About this task
Exactly the lines from the opening of the data through the line containing "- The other" should be reproduced, please, with nothing added.

········

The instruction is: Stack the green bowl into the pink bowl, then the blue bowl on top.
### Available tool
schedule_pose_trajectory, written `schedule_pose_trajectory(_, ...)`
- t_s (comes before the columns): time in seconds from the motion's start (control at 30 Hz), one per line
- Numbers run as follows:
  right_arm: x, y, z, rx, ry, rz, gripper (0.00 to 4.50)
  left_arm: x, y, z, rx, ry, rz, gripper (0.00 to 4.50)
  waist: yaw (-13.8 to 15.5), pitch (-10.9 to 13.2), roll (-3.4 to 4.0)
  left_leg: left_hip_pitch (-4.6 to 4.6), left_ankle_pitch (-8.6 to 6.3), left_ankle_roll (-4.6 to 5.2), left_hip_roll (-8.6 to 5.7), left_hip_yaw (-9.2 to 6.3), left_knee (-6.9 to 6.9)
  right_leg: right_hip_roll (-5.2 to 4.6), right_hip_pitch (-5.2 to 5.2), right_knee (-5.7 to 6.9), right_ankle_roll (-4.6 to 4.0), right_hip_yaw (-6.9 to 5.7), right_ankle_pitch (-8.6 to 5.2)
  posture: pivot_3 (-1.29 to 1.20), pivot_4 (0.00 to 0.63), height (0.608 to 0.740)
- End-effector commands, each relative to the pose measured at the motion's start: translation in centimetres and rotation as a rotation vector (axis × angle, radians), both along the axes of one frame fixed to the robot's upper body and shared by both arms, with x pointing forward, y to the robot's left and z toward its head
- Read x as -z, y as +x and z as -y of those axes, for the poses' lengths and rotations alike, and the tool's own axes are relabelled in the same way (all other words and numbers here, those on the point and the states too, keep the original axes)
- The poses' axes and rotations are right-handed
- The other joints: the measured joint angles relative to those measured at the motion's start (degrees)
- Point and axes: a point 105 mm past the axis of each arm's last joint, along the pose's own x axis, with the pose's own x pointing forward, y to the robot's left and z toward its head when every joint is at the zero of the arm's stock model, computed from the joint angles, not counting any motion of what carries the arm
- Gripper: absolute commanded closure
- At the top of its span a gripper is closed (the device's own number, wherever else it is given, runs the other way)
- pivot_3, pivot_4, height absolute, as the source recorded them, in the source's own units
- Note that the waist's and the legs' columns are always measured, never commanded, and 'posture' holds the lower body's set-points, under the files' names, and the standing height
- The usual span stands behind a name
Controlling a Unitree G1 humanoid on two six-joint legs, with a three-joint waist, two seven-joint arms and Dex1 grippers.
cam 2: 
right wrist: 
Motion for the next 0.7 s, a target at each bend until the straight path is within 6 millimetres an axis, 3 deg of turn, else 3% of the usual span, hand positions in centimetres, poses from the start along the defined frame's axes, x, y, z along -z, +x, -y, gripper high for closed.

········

Solution for this exercise
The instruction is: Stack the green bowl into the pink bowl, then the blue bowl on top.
### Available tool
schedule_pose_trajectory, written `schedule_pose_trajectory(_, ...)`
- t_s (comes before the columns): time in seconds from the motion's start (control at 30 Hz), one per line
- Numbers run as follows:
  right_arm: x, y, z, rx, ry, rz, gripper (0.00 to 4.50)
  left_arm: x, y, z, rx, ry, rz, gripper (0.00 to 4.50)
  waist: yaw (-13.8 to 15.5), pitch (-10.9 to 13.2), roll (-3.4 to 4.0)
  left_leg: left_hip_pitch (-4.6 to 4.6), left_ankle_pitch (-8.6 to 6.3), left_ankle_roll (-4.6 to 5.2), left_hip_roll (-8.6 to 5.7), left_hip_yaw (-9.2 to 6.3), left_knee (-6.9 to 6.9)
  right_leg: right_hip_roll (-5.2 to 4.6), right_hip_pitch (-5.2 to 5.2), right_knee (-5.7 to 6.9), right_ankle_roll (-4.6 to 4.0), right_hip_yaw (-6.9 to 5.7), right_ankle_pitch (-8.6 to 5.2)
  posture: pivot_3 (-1.29 to 1.20), pivot_4 (0.00 to 0.63), height (0.608 to 0.740)
- End-effector commands, each relative to the pose measured at the motion's start: translation in centimetres and rotation as a rotation vector (axis × angle, radians), both along the axes of one frame fixed to the robot's upper body and shared by both arms, with x pointing forward, y to the robot's left and z toward its head
- Read x as -z, y as +x and z as -y of those axes, for the poses' lengths and rotations alike, and the tool's own axes are relabelled in the same way (all other words and numbers here, those on the point and the states too, keep the original axes)
- The poses' axes and rotations are right-handed
- The other joints: the measured joint angles relative to those measured at the motion's start (degrees)

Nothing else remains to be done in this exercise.